*** Opening Data provided ***

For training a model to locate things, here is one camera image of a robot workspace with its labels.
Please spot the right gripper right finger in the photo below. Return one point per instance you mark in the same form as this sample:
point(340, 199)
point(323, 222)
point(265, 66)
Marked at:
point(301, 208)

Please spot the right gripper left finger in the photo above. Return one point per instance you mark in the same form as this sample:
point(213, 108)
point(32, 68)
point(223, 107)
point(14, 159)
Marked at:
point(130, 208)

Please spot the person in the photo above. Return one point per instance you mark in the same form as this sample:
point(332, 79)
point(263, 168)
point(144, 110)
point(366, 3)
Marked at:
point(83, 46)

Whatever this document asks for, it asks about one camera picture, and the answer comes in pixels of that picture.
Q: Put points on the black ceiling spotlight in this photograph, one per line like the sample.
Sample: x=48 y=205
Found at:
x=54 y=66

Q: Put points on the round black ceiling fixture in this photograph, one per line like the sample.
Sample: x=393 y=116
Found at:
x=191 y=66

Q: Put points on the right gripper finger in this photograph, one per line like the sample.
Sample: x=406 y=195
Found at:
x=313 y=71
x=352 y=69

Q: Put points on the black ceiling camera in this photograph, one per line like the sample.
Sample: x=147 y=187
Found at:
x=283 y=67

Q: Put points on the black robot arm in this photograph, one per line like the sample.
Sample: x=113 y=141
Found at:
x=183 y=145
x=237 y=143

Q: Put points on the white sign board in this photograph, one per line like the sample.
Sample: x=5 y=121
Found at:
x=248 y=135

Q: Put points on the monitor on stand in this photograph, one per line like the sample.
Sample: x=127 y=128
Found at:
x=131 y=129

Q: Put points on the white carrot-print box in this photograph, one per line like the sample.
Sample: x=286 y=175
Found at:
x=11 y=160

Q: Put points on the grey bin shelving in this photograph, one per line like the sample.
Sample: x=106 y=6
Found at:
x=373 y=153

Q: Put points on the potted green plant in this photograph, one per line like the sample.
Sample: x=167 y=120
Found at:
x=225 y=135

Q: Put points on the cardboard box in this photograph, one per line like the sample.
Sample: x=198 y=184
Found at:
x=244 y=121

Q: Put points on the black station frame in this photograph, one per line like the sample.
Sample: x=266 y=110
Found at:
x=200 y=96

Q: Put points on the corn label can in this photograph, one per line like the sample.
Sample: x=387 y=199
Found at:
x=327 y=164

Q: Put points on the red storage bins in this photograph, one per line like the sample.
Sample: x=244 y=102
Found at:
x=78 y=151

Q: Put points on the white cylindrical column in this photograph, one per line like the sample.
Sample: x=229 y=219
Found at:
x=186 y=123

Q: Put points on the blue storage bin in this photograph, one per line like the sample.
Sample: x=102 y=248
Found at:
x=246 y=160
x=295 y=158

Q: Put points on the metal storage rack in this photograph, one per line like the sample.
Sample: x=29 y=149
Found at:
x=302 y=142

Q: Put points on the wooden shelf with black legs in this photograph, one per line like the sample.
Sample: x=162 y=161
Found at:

*** Closing Data provided ***

__About this task__
Please show the lines of the material that contain the string "above".

__Written response__
Please spot the right gripper left finger in the photo above. Return one point per instance you mark in the same form as this sample:
Please spot the person in the photo above. Return one point per instance you mark in the same form as this sample:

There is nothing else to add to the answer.